С Газиным разговаривать было трудно. Его готовность насмешничать отбивала всякую охоту к нему обращаться. А у Певунова как раз появилось настроение почесать языком. Первые дни в Москве, стреноженный гудящей неподвижностью, он мучительно ожидал приезда жены, ожидал весточки от Ларисы, был весь еще там, в коловерти прежних отношений с людьми, но постепенно прошлое отдалялось, и, наконец, вся жизнь уместилась в замкнутом пространстве больничной палаты. Результаты анализов и утренние обходы врачей занимали его воображение так же полно, как прежде ожидание встреч с Ларисой или производственные хлопоты. Жизнь не кончилась с болезнью.

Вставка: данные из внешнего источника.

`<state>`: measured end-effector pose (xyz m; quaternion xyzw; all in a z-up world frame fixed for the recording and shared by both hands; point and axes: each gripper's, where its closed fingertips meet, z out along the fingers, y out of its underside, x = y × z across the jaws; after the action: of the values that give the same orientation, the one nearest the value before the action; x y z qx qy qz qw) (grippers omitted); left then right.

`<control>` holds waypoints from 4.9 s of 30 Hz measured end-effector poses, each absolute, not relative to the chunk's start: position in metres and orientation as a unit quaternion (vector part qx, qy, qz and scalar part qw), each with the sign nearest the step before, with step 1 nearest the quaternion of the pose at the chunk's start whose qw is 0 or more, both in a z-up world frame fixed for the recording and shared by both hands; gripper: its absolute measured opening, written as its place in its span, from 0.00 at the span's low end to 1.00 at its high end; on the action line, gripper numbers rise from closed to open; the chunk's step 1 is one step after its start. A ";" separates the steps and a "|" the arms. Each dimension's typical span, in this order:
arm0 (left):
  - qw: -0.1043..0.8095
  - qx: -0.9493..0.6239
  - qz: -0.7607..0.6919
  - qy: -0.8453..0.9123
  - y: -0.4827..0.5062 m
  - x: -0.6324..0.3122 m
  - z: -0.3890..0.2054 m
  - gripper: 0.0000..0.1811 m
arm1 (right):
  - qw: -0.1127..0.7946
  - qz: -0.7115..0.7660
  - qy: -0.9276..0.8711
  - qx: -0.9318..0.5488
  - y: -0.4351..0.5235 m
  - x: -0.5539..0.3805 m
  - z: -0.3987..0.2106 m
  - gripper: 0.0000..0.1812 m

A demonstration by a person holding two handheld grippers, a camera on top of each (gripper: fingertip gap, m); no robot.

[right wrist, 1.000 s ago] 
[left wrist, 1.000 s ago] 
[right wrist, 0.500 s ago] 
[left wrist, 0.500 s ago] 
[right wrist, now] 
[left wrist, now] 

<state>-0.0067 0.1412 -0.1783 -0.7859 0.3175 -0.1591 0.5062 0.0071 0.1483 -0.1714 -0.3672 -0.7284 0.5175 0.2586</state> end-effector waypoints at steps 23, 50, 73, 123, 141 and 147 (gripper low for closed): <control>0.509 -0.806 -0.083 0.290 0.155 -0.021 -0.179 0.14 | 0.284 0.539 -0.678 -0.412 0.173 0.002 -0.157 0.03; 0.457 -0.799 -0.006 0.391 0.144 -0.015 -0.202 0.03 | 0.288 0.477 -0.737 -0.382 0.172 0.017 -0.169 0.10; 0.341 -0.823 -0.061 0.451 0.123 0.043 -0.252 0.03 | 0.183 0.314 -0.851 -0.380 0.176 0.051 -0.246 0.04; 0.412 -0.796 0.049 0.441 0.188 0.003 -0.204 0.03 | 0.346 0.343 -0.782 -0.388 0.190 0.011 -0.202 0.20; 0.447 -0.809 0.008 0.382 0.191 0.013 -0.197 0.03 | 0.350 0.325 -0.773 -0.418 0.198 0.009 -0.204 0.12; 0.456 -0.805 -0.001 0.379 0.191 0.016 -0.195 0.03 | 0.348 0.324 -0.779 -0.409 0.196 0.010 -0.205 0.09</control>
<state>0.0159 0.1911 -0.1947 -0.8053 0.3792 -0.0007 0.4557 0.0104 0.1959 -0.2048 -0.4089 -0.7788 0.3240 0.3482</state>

Железный стержень, вонзившийся ему в спину в роковой вечер под скалой, продолжал сверлить внутренности и причинял боль, и он радовался, если иногда удавалось превозмочь эту боль, отстраниться от нее, чтобы она не мешала размышлять о разных разностях, не относящихся к текущему моменту. Он тешился ощущением свободы, пришедшим, казалось бы, в самых неподходящих обстоятельствах, свободы, заключавшейся в том, что ему никуда не надо больше спешить и ничего не надо предпринимать. Его обнадеживал каждый разговор с доктором Рувимским, который не стеснялся говорить ему, что он глуп, раз отказывается от вкусного больничного супа. Он наслаждался сновидениями, где встречался со многими, живыми и мертвыми, дорогими ему людьми. Но больше всего он благодарил судьбу за то, что она наконец отлучила его от никчемной и унизительной житейской суеты.
Когда он получил все–таки сразу два письма, то не торопился их вскрывать, опасаясь, что в них содержится нечто такое, что выведет его из сладостного состояния отрешенности. Первое письмо было от жены, второе — от Ларисы.
«Дорогой Сережа! — Певунов представил себе, сколько усилий потребовалось жене, чтобы начертать это „дорогой“. — После случившегося с тобой несчастья я много думала о нас». «Почему только после?» — усмехнулся про себя Певунов. «Не хочу быть жестокой к тебе, но и скрывать, к каким выводам я пришла, не имеет смысла. Семьи у нас не было давно, ты это знаешь не хуже меня, а своим последним поступком ты окончательно убил мою привязанность к тебе. Говорю — „поступком“, хотя точнее сказать — гнусным предательством не только по отношению ко мне, но и к дочери. У меня до сих пор не укладывается в голове, как ты мог такое совершить? Зачем, ну зачем было устраивать комедию с гостями? Ты хотел сделать мне особенно больно? За что? В чем я так ужасно провинилась перед тобой? Мне теперь трудно выходить на улицу: так и кажется, что все оглядываются и тычут пальцами… Буду совсем откровенной. Когда мне сообщили о несчастье, первое, что пришло в голову: „Есть бог на земле, есть справедливость!“ Жалость наступила позже. Да, мне стало жалко тебя, я даже немного поплакала, только не знаю, чего больше в этой жалости: сострадания или презрения. А плакала я оттого, что мы так глупо прожили и пришли к такому нелепому концу, мы оба. Почему не хватило у меня воли и рассудка порвать с тобой раньше, много лет назад, когда ты начал вести беспутную жизнь и когда я была еще молода и могла надеяться на личное счастье с другим человеком? Теперь поздно мечтать о новой судьбе, но и быть с тобой я не смогу. Решение мое твердо и, как говорится, обжалованию не подлежит. Как только ты поправишься, мы разведемся — так и знай! Я собрала и отправила тебе посылку, в основном с едой, еще там теплые носки и твой любимый шерстяной свитер. Напиши: получил ли? Желаю тебе скорейшего выздоровления. Твоя бывшая супруга Даша».